Na economia das religiões, também são necessários os pioneiros, os quais, condenados pelos ortodoxos, assumem a dura tarefa de fazê-las avançar. Tarefa que eles têm de realizar, correndo risco e perigo, ao passo que os demais podem repousar seguros e tranquilos, nas posições que conquistaram. Não é a estes, sem dúvida, que a vida confia as funções de fazer progredir. Daqueles pioneiros, Cristo foi o maior exemplo. Foi Ele o primeiro rebelde à ortodoxia do passado, o inovador que tinha de levar o Velho até o    Novo Testamento, não destruindo, mas continuando, aperfeiçoando e desenvolvendo em formas mais adaptadas ao amadurecimento do homem. Sem Cristo, julgado blasfemo pelas autoridades, estaríamos ainda nas velhas concepções mosaicas. Nesses amadurecimentos, deve sempre ser engajada a luta entre o velho e o novo, entre os conservadores e os inovadores, entre os ortodoxos e os declarados hereges. Cristo diante da religião hebraica, foi o maior herege, e, por isso, foi condenado a morte.

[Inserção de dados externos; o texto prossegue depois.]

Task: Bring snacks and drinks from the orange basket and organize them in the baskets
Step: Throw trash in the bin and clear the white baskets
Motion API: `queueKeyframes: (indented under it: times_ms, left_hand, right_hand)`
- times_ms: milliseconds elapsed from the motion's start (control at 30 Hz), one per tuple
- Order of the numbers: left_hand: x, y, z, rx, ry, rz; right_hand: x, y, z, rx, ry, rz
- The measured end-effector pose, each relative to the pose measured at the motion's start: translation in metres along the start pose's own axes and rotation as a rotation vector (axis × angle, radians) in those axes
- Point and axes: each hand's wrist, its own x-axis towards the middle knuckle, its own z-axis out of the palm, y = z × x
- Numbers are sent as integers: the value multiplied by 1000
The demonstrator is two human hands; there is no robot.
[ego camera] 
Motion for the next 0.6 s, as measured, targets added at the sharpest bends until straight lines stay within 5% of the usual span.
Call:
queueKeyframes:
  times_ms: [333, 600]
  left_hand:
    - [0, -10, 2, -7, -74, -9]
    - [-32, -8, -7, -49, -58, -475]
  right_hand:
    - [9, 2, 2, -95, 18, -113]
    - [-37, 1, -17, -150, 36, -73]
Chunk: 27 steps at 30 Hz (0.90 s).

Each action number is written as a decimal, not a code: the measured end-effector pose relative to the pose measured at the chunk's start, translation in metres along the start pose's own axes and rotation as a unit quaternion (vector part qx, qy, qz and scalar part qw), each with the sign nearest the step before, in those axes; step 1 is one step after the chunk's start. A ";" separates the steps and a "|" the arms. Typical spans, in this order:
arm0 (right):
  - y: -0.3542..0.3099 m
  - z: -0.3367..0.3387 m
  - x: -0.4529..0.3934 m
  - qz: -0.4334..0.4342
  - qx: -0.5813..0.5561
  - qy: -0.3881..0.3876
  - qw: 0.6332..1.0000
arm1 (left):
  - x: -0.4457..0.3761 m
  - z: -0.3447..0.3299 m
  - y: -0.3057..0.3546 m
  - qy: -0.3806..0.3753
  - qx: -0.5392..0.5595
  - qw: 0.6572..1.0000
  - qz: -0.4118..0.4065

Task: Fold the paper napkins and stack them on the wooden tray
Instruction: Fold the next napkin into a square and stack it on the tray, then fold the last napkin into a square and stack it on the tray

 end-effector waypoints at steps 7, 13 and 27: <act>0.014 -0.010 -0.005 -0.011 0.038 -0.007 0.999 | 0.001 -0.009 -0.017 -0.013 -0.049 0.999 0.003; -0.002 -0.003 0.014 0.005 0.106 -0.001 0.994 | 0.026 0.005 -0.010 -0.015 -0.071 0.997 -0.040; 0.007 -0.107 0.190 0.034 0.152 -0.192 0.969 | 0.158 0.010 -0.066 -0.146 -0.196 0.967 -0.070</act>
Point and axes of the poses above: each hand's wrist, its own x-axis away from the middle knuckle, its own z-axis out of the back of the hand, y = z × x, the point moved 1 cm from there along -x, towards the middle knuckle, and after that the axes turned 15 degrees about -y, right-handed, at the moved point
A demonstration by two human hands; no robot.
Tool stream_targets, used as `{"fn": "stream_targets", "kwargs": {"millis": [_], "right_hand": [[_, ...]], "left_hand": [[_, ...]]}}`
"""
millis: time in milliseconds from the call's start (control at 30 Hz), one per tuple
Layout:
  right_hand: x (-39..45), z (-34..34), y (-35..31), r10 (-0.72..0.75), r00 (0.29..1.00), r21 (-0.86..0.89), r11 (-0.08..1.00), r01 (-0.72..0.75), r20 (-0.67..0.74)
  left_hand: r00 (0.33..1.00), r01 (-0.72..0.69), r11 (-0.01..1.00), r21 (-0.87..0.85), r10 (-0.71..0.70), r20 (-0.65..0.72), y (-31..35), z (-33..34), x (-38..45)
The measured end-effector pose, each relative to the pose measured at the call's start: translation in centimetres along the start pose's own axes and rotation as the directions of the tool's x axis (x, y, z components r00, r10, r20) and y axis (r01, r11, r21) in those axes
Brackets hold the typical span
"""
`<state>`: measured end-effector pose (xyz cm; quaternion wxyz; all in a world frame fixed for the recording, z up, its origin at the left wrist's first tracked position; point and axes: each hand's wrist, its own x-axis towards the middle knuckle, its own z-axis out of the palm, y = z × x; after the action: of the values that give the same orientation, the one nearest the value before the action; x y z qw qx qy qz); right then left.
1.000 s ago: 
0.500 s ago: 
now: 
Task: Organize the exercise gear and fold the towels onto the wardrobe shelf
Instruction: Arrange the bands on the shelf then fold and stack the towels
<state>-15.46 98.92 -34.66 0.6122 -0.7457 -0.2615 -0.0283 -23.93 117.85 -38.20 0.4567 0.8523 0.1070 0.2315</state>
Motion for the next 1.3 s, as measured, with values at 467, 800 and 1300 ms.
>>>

Na evolução religiosa acontece a mesma coisa que se verifica na evolução política. Os poderes constituídos resistem ao novo, para não perder as posições conquistadas. Isto, até que sobrevenha uma revolução que lance ideias mais avançadas e, vencendo, as fixe depois em novas instituições, defendidas por outros poderes constituídos. E assim, tudo caminha, mas por meio do contraste e da luta. De acordo com o exemplo de Cristo, podemos mesmo acreditar que, aos cristãos não-ortodoxos, que naturalmente são condenados, possa ter sido confiada, em alguns casos, a mesma missão que Cristo teve diante do Judaísmo, ou seja, a de forçá-lo a dar um salto adiante, sem o qual aquela religião teria permanecido fechada nas velhas fórmulas, sem evolução ulterior. E podemos acreditar logicamente também que, para um Cristianismo de amanhã, novo, mas verdadeiro e espiritual, trabalhem e produzam mais aqueles pioneiros condenados do que os conservadores e perfeitos ortodoxos. E quem sabe tenha Deus confiado justamente a esses pioneiros a dura e perigosa tarefa de realizar esse progresso, de modo que o próprio catolicismo, quando os tempos estiverem maduros e uma reforma for indispensável, já encontre um plano não improvisado, uma doutrina mais evoluída, para espiritualizar-se, a fim, de tornar-se, com as outras religiões afins o verdadeiro Cristianismo, isto é, aquela religião de substância, concebida pelo Cristo, e à, qual ainda não chegamos. Ele disse: “Amai-vos uns aos outros”, e não “condenai-vos uns aos outros em meu nome”.

   

Esta fusão de ânimos, no terreno religioso, é um dos maiores aspectos daquele Amor evangélico, que é a síntese dos ensinos de Cristo.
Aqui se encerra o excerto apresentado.